## Provided data
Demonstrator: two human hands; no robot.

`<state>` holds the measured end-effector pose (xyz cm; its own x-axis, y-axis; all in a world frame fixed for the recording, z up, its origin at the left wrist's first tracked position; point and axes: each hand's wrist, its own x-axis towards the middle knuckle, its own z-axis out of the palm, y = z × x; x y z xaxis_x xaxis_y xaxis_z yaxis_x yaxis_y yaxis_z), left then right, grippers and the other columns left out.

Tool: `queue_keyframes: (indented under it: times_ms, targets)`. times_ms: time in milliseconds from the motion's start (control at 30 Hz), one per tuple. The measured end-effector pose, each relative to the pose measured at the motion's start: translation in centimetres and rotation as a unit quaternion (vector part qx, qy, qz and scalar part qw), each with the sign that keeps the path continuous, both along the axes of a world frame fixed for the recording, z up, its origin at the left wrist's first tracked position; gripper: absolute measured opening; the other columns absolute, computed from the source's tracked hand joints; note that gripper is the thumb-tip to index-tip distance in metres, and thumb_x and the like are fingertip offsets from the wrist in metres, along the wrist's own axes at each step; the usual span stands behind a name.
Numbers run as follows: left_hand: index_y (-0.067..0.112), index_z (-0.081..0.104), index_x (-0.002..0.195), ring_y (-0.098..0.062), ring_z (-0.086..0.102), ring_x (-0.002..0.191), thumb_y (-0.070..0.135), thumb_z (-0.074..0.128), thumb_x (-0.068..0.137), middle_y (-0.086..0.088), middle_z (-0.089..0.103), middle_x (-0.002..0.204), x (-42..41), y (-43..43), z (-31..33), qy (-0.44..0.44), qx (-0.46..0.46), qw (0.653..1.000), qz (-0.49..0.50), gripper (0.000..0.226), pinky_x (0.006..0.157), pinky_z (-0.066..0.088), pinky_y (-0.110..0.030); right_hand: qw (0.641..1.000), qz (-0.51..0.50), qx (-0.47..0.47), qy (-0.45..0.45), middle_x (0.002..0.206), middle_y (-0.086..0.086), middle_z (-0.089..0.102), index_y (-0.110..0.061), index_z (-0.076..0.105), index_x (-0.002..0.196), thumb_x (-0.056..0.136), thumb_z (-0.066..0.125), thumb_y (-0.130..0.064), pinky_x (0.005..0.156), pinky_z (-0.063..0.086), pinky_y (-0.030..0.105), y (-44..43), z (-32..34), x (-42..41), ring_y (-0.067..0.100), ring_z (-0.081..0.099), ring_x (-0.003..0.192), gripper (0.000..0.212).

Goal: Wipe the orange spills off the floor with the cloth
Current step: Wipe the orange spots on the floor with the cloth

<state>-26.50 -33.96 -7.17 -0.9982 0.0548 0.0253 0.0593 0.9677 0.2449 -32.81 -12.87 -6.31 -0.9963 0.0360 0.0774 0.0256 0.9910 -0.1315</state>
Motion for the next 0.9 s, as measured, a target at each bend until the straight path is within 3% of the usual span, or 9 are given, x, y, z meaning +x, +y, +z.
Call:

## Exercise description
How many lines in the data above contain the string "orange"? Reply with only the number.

## Result for this task
2